Ah yes, it shows that I havent been in grad school for a few years… and that there will be more theory tested in level2. The graphs are not linear with respect to X, but we are testing for B so that is the variable when discussing linearity, it is the statistic that we are measuring with minimal variance(E). The X values are known numbers, not estimates. Though I must disagree with the third example, you cant have a Beta without a corresponding X variable, unless it is B(0), intercept.
My third model for regressors is beta0 + beta1.beta2.x there is an x after beta 2. As you mentioned, there can be only one constant parameter.

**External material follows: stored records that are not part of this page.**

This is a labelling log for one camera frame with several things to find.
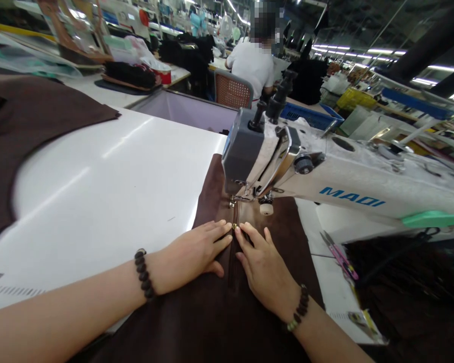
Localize large brown fabric piece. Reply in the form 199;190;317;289
0;73;123;245

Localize heap of black garments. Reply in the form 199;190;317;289
158;33;217;100

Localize red and white box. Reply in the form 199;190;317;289
151;62;173;86

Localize white industrial sewing machine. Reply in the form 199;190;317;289
220;69;454;232

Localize pile of dark brown fabric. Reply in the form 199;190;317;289
342;231;454;363

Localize wooden frame rack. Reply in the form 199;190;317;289
37;0;114;64

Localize yellow edged clear packet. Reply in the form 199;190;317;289
345;264;385;343

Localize orange mesh chair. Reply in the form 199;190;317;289
213;69;255;110

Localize person's left hand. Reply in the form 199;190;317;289
148;219;235;296

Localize person's right hand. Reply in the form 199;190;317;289
235;222;306;317

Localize pink thread snips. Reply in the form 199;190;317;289
319;230;360;281

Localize lavender cloth bin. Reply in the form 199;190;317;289
130;88;240;134

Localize pile of dark garments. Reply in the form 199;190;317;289
103;60;158;90

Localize blue plastic crate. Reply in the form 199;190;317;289
279;101;346;132

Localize white standing fan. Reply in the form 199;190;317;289
216;14;235;39

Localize brown fabric panel with zipper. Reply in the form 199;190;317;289
92;153;326;363

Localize clear plastic bag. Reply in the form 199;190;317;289
0;27;85;79

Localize yellow plastic crate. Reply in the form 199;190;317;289
336;87;378;111

You would have to have an X2 to match with the Beta2. Each Beta has to correspond to an X value in this form of the equation. You cant have 2 seperate Beta vectors and only one X matrix of values. Properly written in this format would be B0+B1B2X2+B2X2
In case any clarification is needed: y = b0 + b1*x^2 Y has a NON-LINEAR relationship with X, however it has a LINEAR relationship with X^2. i.e. transform xi-> zi by squaring each xi and regress y on z. if u draw a scatter of x against y, youll get a curve, but if you plot x^2 against y, youll get a line.
Thanks for all the clarifications. I was originally confused because I can’t picture how to use a line to “best fit” a curve. But if we do the transformation first, then it all makes sense.
BizBanker you are absolutely right that I cannot have a beta vector without a regressor matrix. I should have written: y = b0+ b1b2X1+ b2X2 However, in your example you are writing y= B0+B1B2X2+B2X2 you are using the same regressor matrix for the second and third terms of the regressor. This will result in blatant multicollinearity. The two matrices should be not be expressed as a linear combination of each other.
Ha! You got me on that! Yeah looks my retarded ass cant translate numerical analysis to QWERTY. Though i dont miss the pages of chicken scratch to write a proof.